# Exercise goal
Ignore the pictures in the data below and set down exactly the lines from its first line through the line containing "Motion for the".

# Data
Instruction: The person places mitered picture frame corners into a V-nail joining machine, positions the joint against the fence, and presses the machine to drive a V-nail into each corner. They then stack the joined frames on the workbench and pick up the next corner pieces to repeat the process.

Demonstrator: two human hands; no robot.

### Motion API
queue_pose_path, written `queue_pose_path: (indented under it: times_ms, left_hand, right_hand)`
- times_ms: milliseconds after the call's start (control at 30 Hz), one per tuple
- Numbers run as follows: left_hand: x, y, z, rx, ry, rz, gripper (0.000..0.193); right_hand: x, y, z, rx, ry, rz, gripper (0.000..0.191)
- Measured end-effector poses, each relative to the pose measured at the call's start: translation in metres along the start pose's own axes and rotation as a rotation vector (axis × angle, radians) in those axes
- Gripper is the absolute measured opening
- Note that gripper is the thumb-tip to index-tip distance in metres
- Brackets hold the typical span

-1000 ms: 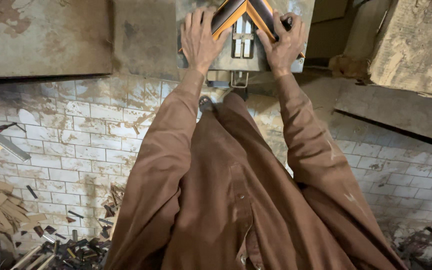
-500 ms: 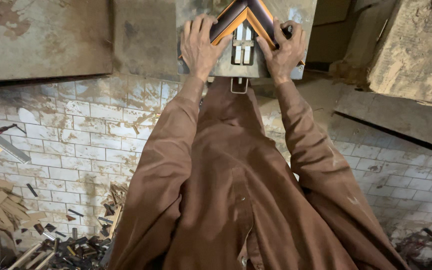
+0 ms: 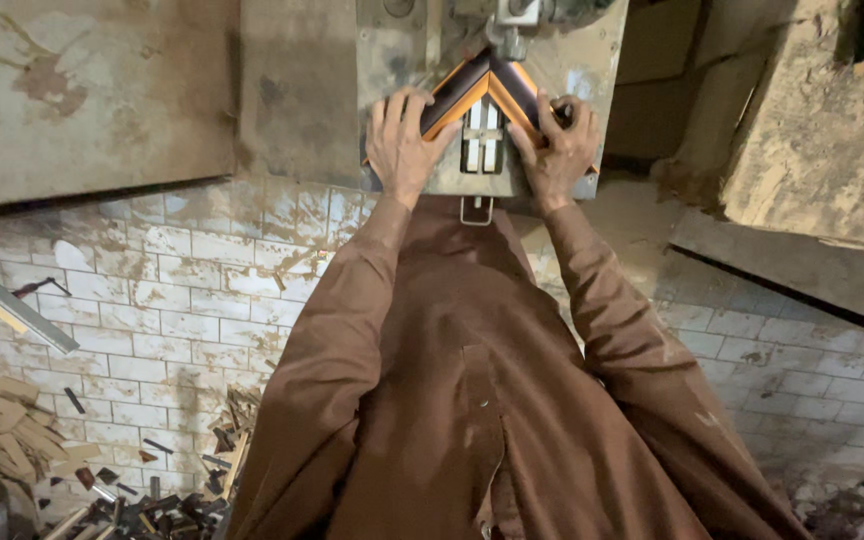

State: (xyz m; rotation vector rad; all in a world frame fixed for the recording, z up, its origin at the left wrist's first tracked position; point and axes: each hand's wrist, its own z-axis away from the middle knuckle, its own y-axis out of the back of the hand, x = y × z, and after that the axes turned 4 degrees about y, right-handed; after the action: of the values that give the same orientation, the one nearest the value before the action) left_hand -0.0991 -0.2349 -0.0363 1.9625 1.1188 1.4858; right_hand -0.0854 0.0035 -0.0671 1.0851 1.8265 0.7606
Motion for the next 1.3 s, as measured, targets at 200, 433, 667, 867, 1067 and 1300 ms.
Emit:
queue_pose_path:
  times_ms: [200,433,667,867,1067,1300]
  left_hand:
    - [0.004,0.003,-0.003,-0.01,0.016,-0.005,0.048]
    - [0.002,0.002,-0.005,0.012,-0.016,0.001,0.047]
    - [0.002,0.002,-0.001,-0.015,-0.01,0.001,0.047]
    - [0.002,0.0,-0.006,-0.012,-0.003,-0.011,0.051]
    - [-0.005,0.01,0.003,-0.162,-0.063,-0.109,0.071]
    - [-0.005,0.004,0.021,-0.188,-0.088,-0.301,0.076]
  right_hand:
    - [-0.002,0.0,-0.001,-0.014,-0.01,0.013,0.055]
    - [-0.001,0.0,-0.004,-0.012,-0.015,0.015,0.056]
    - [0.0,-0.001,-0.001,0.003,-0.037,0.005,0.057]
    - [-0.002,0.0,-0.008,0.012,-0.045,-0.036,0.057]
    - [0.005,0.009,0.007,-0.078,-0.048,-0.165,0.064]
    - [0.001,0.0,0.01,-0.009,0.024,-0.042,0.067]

# Task output
Instruction: The person places mitered picture frame corners into a V-nail joining machine, positions the joint against the fence, and presses the machine to drive a V-nail into each corner. They then stack the joined frames on the workbench and pick up the next corner pieces to repeat the process.

Demonstrator: two human hands; no robot.

### Motion API
queue_pose_path, written `queue_pose_path: (indented under it: times_ms, left_hand, right_hand)`
- times_ms: milliseconds after the call's start (control at 30 Hz), one per tuple
- Numbers run as follows: left_hand: x, y, z, rx, ry, rz, gripper (0.000..0.193); right_hand: x, y, z, rx, ry, rz, gripper (0.000..0.191)
- Measured end-effector poses, each relative to the pose measured at the call's start: translation in metres along the start pose's own axes and rotation as a rotation vector (axis × angle, radians) in those axes
- Gripper is the absolute measured opening
- Note that gripper is the thumb-tip to index-tip distance in metres
- Brackets hold the typical span

-1000 ms: 
-500 ms: 
+0 ms: 

State: (xyz m; rotation vector rad; all in a world frame fixed for the recording, z up, its origin at the left wrist's first tracked position; point and axes: each hand's wrist, its own z-axis away from the middle knuckle, its own y-axis out of the back of the hand, x = y × z, and after that the axes turned 4 degrees about y, right-handed; after the action: of the values that give the same orientation, the one nearest the value before the action) left_hand -0.0991 -0.2349 -0.0363 1.9625 1.1188 1.4858; right_hand -0.0854 0.0035 -0.0671 1.0851 1.8265 0.7606
Motion for the next 1.3 s, as measured, targets at 200, 433, 667, 867, 1067 and 1300 ms.

The exercise is now complete.